D’abord, la Cour d’appel est d’avis que le juge n’a pas appliqué correctement la norme de la décision raisonnable en statuant que : « l’ordonnance de l’Arbitre repose essentiellement sur le constat d’une déficience dans les soins offerts à la clientèle par les PAB »[23]. Elle soutient cette conclusion comme suit:

« Il s’est livré, une fois de plus, à un contrôle de l’opportunité de la décision plutôt qu’à un contrôle de sa légalité. Au lieu de chercher à comprendre le fil du raisonnement de l’Arbitre, il s’est employé à examiner de novo la décision arbitrale »[24].

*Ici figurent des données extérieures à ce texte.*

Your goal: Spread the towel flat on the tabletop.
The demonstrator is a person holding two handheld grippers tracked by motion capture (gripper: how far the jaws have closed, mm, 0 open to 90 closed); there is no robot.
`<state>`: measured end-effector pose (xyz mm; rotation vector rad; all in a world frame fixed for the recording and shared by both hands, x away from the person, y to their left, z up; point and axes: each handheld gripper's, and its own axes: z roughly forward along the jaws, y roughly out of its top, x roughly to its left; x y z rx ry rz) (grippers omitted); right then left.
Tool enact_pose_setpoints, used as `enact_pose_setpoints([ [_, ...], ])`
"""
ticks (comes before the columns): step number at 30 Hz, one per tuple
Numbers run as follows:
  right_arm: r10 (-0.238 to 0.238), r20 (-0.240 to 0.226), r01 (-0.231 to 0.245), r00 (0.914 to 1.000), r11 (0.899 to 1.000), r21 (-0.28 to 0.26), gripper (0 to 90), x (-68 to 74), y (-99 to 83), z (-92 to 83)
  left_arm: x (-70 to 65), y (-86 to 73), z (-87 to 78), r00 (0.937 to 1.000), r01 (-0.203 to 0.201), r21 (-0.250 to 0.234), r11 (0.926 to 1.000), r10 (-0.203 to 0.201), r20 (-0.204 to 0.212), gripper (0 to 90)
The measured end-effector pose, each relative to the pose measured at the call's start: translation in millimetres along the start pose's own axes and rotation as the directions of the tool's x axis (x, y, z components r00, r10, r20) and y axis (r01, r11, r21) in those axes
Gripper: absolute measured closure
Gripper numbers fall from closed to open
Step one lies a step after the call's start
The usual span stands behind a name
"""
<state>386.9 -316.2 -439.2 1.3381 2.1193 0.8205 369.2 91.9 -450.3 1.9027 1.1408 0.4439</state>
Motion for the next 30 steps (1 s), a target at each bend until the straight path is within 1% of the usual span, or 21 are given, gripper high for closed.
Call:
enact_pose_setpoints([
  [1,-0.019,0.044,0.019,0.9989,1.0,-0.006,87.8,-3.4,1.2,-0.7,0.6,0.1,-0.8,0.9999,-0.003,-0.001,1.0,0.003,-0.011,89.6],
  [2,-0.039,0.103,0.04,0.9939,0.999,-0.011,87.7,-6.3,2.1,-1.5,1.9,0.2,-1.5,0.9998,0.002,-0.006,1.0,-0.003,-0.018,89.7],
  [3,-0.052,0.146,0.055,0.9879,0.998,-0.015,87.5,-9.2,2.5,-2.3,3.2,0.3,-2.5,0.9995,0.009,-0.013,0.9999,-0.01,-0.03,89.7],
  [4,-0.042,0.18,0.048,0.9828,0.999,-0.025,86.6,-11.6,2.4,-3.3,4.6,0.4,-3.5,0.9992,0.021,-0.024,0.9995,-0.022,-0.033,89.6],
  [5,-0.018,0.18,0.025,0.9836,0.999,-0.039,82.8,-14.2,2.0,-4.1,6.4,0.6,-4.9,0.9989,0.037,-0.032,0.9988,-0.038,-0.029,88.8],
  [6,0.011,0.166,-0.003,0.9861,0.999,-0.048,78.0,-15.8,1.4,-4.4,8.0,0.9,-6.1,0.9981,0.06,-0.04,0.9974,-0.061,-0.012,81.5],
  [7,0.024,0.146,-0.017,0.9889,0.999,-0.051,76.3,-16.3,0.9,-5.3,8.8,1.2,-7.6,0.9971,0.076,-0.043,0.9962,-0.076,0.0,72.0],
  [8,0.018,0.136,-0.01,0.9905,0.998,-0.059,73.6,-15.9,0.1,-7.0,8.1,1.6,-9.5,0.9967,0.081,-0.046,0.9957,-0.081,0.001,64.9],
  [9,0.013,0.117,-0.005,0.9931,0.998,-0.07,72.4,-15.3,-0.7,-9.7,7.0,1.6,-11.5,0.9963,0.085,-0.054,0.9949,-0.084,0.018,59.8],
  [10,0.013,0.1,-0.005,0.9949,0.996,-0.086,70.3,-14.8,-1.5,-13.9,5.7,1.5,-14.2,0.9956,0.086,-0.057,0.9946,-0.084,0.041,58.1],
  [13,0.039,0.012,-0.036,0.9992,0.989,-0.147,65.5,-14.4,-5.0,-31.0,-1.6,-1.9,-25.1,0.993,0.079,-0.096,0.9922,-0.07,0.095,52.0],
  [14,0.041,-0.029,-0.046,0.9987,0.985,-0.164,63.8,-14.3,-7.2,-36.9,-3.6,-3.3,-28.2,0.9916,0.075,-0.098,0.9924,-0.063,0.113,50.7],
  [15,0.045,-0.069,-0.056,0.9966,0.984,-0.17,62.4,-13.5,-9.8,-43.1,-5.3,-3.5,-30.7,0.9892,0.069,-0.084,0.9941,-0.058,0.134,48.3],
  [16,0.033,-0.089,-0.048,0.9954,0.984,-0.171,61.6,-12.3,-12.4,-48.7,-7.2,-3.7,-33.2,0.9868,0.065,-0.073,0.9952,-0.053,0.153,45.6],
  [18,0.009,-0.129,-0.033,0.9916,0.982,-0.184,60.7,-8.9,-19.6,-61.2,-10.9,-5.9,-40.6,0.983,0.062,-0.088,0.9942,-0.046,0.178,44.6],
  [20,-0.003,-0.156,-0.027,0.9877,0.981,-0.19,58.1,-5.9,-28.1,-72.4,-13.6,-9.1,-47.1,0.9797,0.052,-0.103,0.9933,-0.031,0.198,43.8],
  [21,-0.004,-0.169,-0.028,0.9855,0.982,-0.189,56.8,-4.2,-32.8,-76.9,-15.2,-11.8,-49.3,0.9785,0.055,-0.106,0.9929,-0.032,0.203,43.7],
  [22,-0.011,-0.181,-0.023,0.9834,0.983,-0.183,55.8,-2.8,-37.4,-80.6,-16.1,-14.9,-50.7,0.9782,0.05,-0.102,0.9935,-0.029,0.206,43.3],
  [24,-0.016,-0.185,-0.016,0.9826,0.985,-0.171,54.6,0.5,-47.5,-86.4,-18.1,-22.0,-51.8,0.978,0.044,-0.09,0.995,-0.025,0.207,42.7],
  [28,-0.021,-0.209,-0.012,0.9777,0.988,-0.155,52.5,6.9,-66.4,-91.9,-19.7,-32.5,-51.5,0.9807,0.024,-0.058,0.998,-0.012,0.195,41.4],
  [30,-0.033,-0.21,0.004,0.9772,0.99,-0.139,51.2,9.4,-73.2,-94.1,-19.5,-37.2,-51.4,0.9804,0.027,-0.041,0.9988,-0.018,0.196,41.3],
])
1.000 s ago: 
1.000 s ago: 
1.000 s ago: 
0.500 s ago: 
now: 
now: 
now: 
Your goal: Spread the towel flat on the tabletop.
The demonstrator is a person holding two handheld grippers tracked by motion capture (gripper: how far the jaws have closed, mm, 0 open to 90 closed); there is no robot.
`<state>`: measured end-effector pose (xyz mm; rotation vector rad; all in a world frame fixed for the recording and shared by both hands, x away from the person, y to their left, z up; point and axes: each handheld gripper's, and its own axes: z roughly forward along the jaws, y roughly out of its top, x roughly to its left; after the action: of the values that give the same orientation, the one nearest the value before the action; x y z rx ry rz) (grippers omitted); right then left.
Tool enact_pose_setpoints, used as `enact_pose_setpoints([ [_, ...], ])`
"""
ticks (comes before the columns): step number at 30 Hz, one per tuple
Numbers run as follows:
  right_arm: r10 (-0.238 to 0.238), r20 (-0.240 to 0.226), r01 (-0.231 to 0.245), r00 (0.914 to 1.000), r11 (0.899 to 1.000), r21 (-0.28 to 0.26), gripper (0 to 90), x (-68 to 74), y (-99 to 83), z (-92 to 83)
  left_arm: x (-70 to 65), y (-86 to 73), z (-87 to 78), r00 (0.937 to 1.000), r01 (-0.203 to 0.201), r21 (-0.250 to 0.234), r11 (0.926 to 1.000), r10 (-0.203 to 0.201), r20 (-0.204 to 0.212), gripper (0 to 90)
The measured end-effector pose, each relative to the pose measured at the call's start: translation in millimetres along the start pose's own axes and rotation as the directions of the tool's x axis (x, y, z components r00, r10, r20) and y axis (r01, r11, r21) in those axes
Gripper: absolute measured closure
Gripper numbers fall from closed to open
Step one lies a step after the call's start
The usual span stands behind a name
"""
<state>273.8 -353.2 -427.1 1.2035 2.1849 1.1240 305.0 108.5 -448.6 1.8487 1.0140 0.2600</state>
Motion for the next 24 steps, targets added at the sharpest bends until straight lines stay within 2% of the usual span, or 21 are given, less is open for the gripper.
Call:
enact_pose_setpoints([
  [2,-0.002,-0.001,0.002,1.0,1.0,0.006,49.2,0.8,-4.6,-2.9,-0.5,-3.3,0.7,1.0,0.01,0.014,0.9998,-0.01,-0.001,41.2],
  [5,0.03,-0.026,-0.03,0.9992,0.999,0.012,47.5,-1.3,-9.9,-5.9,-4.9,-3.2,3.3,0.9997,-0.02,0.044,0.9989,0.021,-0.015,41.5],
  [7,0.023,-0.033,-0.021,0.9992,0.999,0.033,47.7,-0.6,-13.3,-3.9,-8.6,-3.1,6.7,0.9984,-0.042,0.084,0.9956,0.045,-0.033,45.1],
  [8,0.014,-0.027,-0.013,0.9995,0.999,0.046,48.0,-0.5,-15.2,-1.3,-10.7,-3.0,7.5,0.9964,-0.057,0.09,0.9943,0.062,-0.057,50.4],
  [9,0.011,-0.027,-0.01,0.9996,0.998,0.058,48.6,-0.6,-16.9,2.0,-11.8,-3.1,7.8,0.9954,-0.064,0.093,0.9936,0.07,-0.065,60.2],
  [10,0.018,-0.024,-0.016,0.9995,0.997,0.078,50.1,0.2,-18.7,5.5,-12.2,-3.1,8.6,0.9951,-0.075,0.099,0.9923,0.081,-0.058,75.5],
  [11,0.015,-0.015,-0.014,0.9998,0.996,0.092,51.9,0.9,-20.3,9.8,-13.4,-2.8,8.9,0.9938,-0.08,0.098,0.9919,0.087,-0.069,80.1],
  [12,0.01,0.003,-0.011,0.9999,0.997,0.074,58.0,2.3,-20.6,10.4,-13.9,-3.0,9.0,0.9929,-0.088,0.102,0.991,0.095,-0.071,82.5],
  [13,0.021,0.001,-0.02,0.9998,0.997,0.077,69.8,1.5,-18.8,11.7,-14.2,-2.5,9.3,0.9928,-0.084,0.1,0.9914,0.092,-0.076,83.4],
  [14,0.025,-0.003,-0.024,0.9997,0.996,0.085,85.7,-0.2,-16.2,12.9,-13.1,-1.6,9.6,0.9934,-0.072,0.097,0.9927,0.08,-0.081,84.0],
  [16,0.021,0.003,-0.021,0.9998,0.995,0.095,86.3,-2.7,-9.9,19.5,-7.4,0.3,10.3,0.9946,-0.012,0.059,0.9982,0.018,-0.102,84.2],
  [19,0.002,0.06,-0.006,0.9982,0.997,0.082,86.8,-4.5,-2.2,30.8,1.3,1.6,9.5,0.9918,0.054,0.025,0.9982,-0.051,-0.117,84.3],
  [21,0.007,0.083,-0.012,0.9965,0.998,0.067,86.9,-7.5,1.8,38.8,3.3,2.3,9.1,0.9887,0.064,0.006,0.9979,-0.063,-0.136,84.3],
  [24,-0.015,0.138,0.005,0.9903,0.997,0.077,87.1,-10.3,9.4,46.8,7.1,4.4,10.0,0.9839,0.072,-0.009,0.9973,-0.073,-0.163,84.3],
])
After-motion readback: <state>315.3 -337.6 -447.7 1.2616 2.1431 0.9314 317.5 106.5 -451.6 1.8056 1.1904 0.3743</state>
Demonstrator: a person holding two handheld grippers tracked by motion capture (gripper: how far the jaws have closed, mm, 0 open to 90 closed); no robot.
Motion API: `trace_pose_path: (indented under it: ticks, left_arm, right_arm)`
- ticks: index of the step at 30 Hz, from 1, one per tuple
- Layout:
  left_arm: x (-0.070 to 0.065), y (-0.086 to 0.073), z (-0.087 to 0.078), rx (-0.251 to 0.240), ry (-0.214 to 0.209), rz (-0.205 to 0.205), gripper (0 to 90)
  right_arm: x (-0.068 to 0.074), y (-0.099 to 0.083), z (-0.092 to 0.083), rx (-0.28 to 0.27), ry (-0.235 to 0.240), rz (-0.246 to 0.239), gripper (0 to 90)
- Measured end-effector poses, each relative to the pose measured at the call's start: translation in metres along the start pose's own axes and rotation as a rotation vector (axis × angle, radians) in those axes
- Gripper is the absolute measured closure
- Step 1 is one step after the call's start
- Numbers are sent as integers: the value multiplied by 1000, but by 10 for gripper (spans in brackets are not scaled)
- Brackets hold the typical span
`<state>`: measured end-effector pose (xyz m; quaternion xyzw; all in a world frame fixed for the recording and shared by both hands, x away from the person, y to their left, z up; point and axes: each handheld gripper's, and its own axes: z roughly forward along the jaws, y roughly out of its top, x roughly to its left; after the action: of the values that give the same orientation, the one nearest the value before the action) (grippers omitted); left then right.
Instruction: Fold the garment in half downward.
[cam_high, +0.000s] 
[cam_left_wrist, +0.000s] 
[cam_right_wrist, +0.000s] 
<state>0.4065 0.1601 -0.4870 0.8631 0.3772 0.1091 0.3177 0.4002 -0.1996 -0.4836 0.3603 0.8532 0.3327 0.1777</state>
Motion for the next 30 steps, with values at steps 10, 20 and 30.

En effet, lors de son évaluation du fardeau de tâches, l’Arbitre a tenu compte de la déficience des soins offerts à la clientèle. De ce fait, il n’a pas commis d’erreur. Voici les arguments évoqués par la Cour d’appel :

[77]           Premièrement, l’Arbitre prend la peine de souligner que sa compétence est limitée par la convention collective et conséquemment, qu’il ne peut se prononcer sur l’ensemble des questions analysées par le Comité de soins et la personne-ressource[25].

[78]           Deuxièmement, l’Arbitre reprend certaines définitions de la notion de « fardeau de tâches » extraites de la jurisprudence arbitrale pour mieux aiguiller son analyse de l’existence d’un fardeau de tâches[26].

[79]           Troisièmement, la question de la suffisance des soins à la clientèle n’est pas sans pertinence pour analyser une situation de fardeau de tâches[27].

[80]           Quatrièmement, la détermination de l’existence ou non d’une situation de fardeau de tâches constitue une question de fait laissée à la discrétion de l’Arbitre[28].

Ensuite, la Cour d’appel devait se prononcer à savoir si l’Arbitre avait le pouvoir, afin de régler la question de fardeau de tâches, d’ordonner la création de postes de PAB, soit des salariés non visés par le certificat d’accréditation du Syndicat, et donc non visés par la convention collective signée entre l’Employeur et le Syndicat et non représentés à l’audience devant l’arbitre[29].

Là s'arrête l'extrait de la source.